Bytecode resembles machine code for a theoretical machine (the virtual machine). The emulator there adds overhead and makes these languages slower than natively compile languages (i.e. compiled to machine code) but they are a lot easier to write.

Note: If a piece of memory is already in the cache it can be accessed a lot faster. A lot of speed optimization is making sure that memory is found contiguously in the cache so that it can be retrieved.

Each instruction in bytecode has a one-byte operation code (opcode). The number defines the operation.

Bytecode is essentially a linear series of instructions that must be stored in an array; we don't know how long, so it is a dynamic array. These arrays are cache-friendly (what does this mean?) with constant-time element lookup. We can also append to them in constant time. In C we need to define both the capacity of the array and what number has been allocated already.

If there is still space in the array, we can directly add to it.

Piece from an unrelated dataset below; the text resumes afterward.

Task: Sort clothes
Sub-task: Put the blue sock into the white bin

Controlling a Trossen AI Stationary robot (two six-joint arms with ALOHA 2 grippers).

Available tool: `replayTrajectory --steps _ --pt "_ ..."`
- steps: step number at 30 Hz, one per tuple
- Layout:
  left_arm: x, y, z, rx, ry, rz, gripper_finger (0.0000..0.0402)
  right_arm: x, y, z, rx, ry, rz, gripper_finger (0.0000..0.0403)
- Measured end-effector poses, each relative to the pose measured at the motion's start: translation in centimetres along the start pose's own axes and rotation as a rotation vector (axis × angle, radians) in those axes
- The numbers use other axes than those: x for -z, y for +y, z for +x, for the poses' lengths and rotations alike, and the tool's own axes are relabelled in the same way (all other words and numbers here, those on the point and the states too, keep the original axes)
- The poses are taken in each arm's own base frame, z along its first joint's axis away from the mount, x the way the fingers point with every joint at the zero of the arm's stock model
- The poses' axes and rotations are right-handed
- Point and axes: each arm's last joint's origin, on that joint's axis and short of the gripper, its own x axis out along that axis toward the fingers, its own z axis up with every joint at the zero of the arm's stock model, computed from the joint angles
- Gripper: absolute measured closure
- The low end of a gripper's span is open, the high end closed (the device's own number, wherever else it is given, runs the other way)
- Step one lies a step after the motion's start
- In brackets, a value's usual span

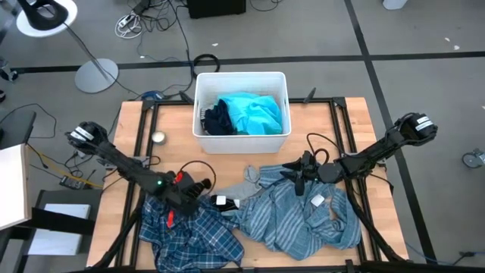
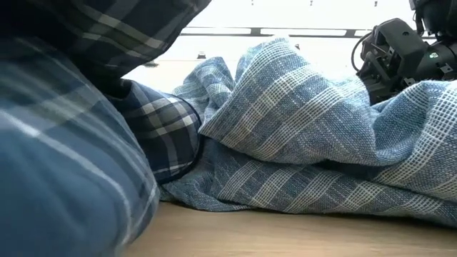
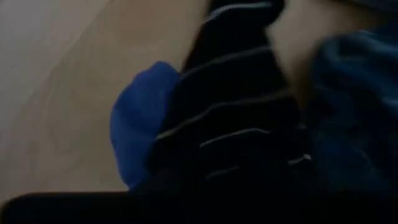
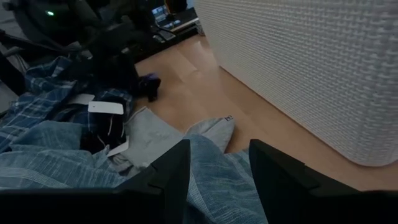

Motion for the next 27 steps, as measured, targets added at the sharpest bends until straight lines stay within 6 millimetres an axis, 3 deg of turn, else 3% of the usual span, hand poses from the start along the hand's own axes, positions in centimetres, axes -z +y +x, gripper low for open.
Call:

Otherwise the process is to:

1. Make a new array with more capacity
2. Copy to elements, store the new capacity
3. Delete the old array
4. Update the variable to point to the new aray
5. Store the element in the new array and update the count

This is still O(1) but I don't quite understand why. There's some logic to grow the array by a factor of 2 in src/memory.h starting with 8 bytes. Memory allocationn is handled by a function called reallocate which can either allocate new blocks, free allocation, shrink an existing allocation, or grgow allocation depending on the oldSize and newSize parametes. A lot of the meat of this is done with the realloc funcntion (which is a generalization of the malloc function) from the std lib.

Details: realloc() can only grow the array if there is memory available after the block is free; if it's not, it grows a new block of memory somewhere else, copies over the contents, and deletes the old block. It's better to catch the case where this process fails than to let it return a null pointer. There is additional bookkeeping going on with the heap-allocated memory that allow realloc to clear the previous block, as all we're passing in is just a pointer to the memory address.

We also add some boilerplate to clear the memory associated with a chunk in freeChunk.

To help with the debugging, we define a "disassembler" which is the inverse of an assembler and will allow us to inspect machine code (basically).

We can store code in bytecode like this, but we need to have a statement to actually produce data (a constant). How should we represent these values? We're going to start by supporting only double precision floating point numbers. This is the Value type in value.h which is an abstraction above types in C so that we can switch it out later if we want.

We have a few options on how to store these. The first is right after the code stream next to the opcode, called immediate instructions because they're immediately right there. This doesn't work well for large or variable sized constants. In a native compiler, these are put into a seperate "constant data" region in the bin. The offset is basically stored so that it can be accessed. Each chunk here will keep a list of the values that appear as literals in the program, and just to keep things simple, we'll put all the data there. There are some additional complications with working with immediate instructions.

The constant pool needs an array of values and an address to load them in. We need a dynamic array for this. We implement these in the values.h and add methods to store these in the chunks. We need an opcode to actually deal with these constants (i.e. load them). The OP_CONSTANT actually nneeds two bytes, one with the opcode and the other with the address of the constant in the array.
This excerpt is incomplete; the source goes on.